Information supplied:
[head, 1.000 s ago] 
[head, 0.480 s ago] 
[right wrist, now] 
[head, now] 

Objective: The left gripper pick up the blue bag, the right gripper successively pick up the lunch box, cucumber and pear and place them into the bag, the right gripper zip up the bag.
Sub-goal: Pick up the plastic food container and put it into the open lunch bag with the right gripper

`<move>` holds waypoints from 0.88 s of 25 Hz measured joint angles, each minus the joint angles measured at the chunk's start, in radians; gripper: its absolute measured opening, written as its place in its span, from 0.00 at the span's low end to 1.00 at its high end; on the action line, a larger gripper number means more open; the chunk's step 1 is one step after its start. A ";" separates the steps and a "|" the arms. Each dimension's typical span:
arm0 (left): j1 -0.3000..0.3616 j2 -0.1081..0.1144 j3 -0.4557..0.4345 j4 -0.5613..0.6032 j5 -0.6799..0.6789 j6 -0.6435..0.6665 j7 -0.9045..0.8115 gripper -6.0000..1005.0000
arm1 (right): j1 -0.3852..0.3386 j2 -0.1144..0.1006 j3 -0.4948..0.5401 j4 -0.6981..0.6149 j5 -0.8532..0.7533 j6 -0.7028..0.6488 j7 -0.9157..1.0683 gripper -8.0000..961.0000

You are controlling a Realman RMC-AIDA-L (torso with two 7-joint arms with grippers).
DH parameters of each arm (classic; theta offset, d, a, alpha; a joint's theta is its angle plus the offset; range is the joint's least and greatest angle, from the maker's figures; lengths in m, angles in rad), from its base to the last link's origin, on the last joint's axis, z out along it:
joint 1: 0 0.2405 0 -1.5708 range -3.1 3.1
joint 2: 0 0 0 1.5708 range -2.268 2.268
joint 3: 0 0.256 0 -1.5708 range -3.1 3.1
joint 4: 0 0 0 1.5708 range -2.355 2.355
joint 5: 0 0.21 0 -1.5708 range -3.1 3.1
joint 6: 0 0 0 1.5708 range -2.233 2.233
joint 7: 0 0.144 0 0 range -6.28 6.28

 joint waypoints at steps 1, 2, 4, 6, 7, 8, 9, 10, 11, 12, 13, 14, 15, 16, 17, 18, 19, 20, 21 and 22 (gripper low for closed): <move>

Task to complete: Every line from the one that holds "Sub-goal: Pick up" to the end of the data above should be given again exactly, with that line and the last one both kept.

Written answer:
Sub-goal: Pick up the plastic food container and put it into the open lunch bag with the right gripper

`<move>` holds waypoints from 0.88 s of 25 Hz measured joint angles, each minus the joint angles measured at the chunk's start, in radians; gripper: its absolute measured opening, written as its place in its span, from 0.00 at the span's low end to 1.00 at its high end; on the action line, a larger gripper number means more open; the chunk's step 1 is one step after its start. A ";" separates the steps and a "|" the arms. Each dimension's typical span:
arm0 (left): j1 -0.3000..0.3616 j2 -0.1081..0.1144 j3 -0.4557..0.4345 j4 -0.5613..0.6032 j5 -0.6799..0.6789 j6 -0.6435..0.6665 j7 -0.9045..0.8115 gripper -6.0000..1005.0000
arm1 (right): j1 -0.3852..0.3386 j2 -0.1144..0.1006 j3 -0.4948..0.5401 j4 -0.6981..0.6149 j5 -0.8532..0.7533 j6 -0.7028..0.6488 j7 -0.9157..1.0683 gripper -8.0000..961.0000

You are controlling a Realman RMC-AIDA-L (torso with two 7-joint arms with grippers).
DH parameters of each arm (classic; theta offset, d, a, alpha; a joint's theta is its angle plus the offset; range is the joint's least and greatest angle, from the maker's figures; lengths in m, angles in rad), from its base to the last link's origin, on the last joint's axis, z out along it:
joint 1: 0 0.2405 0 -1.5708 range -3.1 3.1
joint 2: 0 0 0 1.5708 range -2.268 2.268
joint 3: 0 0.256 0 -1.5708 range -3.1 3.1
joint 4: 0 0 0 1.5708 range -2.355 2.355
joint 5: 0 0.21 0 -1.5708 range -3.1 3.1
joint 6: 0 0 0 1.5708 range -2.233 2.233
joint 7: 0 0.144 0 0 range -6.28 6.28

 joint waypoints at steps 1, 2, 4, 6, 7, 8, 9, 10, 11, 12, 13, 14, 15, 16, 17, 18, 19, 20, 21 and 22 (gripper low for closed): <move>

No additional output will be given.